*** AVAILABLE DATA Section Begins ***

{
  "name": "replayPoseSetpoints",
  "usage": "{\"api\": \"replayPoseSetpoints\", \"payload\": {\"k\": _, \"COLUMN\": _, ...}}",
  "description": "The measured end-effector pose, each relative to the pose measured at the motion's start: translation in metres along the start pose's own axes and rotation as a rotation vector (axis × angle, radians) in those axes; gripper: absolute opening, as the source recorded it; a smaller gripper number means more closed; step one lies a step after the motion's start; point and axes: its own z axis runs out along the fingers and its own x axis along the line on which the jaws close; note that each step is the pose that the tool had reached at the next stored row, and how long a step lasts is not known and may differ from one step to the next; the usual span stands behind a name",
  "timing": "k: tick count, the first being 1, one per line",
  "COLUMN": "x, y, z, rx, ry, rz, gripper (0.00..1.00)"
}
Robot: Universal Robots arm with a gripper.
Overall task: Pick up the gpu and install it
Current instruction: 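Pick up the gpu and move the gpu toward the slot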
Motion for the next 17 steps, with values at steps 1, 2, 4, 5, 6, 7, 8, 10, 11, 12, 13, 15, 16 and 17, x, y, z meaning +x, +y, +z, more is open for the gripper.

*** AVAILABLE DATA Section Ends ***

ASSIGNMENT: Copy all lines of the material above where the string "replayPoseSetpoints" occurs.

SOLUTION:
  "name": "replayPoseSetpoints",
  "usage": "{\"api\": \"replayPoseSetpoints\", \"payload\": {\"k\": _, \"COLUMN\": _, ...}}",

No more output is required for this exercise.